The troops normally get a chance to come home during the deployment – to see family and friends for a couple of weeks and then return to Lebanon. That was not possible due to the pandemic and they were stuck steadfast in the camp on the cycle of patrols and high risk soldiering.

“For me as the leader it was important to understand that the guys could get down about not seeing their families over Christmas.

“I suppose it was important to keep the guys motivated and keep them tuned in to the job at hand, while also having a bit of empathy and knowing that they would be potentially down in themselves over Christmas and away from their families.

“But I’d like to think as a group, we had an enjoyable, enjoyable experience, and certainly one we’ll all remember,” he said.

Lt Byrne said that one “amazing experience” was interactions between the Irish troops and the Lebanese Armed Forces on six hour patrols.

“The lads have gone out on patrol, not knowing the Lebanese Armed Forces or having met an individual before, but by the end of it, they could come back and tell you how many kids they have and where they live, where they went to school.

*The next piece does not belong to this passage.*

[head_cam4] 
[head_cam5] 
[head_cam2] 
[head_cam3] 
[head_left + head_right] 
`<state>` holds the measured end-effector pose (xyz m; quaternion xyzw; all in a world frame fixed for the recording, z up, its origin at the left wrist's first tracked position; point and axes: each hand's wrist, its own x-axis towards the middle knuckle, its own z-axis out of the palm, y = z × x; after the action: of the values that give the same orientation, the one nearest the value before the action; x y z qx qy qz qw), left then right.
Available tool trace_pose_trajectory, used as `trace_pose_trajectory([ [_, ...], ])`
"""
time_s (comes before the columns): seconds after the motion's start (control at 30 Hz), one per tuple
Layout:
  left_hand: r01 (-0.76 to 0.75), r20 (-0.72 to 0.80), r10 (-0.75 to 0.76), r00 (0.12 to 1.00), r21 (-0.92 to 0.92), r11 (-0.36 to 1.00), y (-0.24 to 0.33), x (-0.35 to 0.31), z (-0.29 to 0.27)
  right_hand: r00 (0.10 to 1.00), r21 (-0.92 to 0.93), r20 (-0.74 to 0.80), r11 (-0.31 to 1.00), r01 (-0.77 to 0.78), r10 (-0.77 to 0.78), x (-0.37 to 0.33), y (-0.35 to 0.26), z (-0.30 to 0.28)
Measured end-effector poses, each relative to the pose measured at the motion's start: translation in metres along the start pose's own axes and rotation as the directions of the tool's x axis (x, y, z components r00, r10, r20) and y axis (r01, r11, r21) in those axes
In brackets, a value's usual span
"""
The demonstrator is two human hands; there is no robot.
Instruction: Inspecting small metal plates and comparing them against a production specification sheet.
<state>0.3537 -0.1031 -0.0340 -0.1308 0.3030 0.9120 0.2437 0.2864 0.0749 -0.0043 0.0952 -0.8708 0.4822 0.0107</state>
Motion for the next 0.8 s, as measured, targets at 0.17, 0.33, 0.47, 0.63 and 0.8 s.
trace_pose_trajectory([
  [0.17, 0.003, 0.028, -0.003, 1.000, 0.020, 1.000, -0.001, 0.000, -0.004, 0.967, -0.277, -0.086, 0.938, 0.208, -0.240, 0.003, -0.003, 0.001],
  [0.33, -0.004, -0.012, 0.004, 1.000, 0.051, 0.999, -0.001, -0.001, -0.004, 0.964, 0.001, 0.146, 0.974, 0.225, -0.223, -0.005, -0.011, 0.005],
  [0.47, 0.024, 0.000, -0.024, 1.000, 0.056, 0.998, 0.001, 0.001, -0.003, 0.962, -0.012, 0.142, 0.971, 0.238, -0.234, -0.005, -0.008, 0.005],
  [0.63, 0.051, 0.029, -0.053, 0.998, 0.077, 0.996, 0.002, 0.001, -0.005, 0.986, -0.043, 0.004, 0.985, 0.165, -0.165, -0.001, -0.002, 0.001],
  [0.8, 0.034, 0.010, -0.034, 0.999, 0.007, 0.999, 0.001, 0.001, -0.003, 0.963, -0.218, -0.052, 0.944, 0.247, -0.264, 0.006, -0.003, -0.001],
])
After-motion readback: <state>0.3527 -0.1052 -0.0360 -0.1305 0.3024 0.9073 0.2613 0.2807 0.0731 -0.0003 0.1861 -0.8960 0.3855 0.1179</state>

“And it’s just that ability to make small talk and make an effort to get to know people. And I think we’re well received out there because of that. That’s going back years,” he added.

Lieutenant Commander Nessa Maloney 1 Lt Cdr Maloney has captained the naval ship LÉ Ciara. Source: Irish Defence Forces

For Lt Cdr Nessa Maloney, a former captain of the LÉ Ciara, it was a distinct change of scenery from the rolling waves of the North Atlantic to the craggy hills of South Lebanon.

Her role on the mission was to take care of camp logistics and keep supplies coming through but an outbreak of Covid-19 at a UN supply facility meant that her task was made that bit more difficult.

From the village of Ballycommon, near Nenagh in Co Tipperary she now lives in Cork and she said the highlight of the mission for her was the camaraderie with her colleagues.

Her logistics role meant dealing with the fact that there was no well in the camp. A team of military drivers were dispatched in tankers to find water.

“As was mentioned earlier, we didn’t get leave. And we knew that going out because of Covid. And obviously that posed challenges in terms of time off and having to quarantine people if they went home or come back.

“And it was just the camaraderie from the top down. People knew they were there for the job. Everybody got on with their role and supported each other – the sense of teamwork was just fantastic,” she said.

Now the rotation starts again for another batch of Irish troops to keep the peace in the war ravaged region.

But for Lt Col O’Donovan his one observation speaks volumes of the challenges faced by the Irish Defence Forces in those rolling, sun bleached hills: “One thing is for sure, anything can happen in South Lebanon”.